Effect of culture conditions on DIV promoter activity

Promoter activities are known to respond to changes in environmental and intracellular conditions. To explore the effects of culture conditions and growth phases on the activity of the DIV promoter (ClP1) that showed the highest levels of activity (Fig. 2), the abundance of egfp mRNA levels in two independent ClP1 transformants was analysed using qRT-PCR under various culture conditions (Fig. 3). Under a low nutrient culture condition (f/10 medium), the abundance of egfp mRNA transcripts driven by ClP1 was almost identical to that reported for the standard nutrient culture condition (f/2 medium) (Fig. 3b). The abundance of egfp mRNA transcripts in the stationary phase seemed to be higher than that found for the log phase under both low and standard nutrient culture conditions (Fig. 3b). ClP1 can effectively drive the expression of egfp mRNA transcripts in both light and dark conditions during the stationary phase (Fig. 3b).

Figure 3
figure 3

Analyses of viral promoter activities in different culture conditions.

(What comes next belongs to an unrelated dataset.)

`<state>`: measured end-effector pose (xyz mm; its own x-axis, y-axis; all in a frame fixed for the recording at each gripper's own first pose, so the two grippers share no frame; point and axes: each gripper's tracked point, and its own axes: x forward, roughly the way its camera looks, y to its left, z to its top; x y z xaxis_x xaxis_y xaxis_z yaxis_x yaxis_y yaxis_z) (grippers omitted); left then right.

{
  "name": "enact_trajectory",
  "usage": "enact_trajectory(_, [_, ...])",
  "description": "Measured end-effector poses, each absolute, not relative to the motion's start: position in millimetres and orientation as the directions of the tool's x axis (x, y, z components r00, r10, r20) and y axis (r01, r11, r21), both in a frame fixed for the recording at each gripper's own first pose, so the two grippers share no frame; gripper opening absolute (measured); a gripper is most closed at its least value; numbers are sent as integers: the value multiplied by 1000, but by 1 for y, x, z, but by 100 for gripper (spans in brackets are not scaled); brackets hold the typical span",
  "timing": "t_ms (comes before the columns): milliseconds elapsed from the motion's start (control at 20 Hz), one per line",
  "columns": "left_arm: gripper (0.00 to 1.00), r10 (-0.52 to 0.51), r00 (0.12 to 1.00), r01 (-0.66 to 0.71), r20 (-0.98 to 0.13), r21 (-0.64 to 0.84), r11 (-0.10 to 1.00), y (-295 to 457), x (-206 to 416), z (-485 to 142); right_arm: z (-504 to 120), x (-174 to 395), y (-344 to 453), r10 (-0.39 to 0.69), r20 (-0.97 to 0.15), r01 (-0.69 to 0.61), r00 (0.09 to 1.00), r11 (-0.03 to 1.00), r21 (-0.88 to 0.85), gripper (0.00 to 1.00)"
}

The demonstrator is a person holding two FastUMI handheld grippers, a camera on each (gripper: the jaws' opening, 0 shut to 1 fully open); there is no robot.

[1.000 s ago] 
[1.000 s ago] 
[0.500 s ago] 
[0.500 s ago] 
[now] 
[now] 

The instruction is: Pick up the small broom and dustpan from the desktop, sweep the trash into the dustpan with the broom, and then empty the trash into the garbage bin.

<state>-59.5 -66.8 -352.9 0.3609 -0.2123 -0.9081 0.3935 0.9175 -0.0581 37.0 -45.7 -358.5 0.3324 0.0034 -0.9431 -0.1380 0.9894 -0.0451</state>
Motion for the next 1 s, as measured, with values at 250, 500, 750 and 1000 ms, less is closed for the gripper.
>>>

(a) Growth of two transformants with ClP1-driven egfp in f/10 medium and f/2 medium. (b) Relative abundances of egfp mRNA determined by dividing egfp mRNA transcript levels by those of ribosomal protein small subunit 30S gene (rps; internal control gene) mRNA transcripts in the transformant cells incubated in f/10 and f/2 media and harvested at various growth phases and at different times during a light/dark period. The arrows show cell collection points for the qRT-PCR analysis.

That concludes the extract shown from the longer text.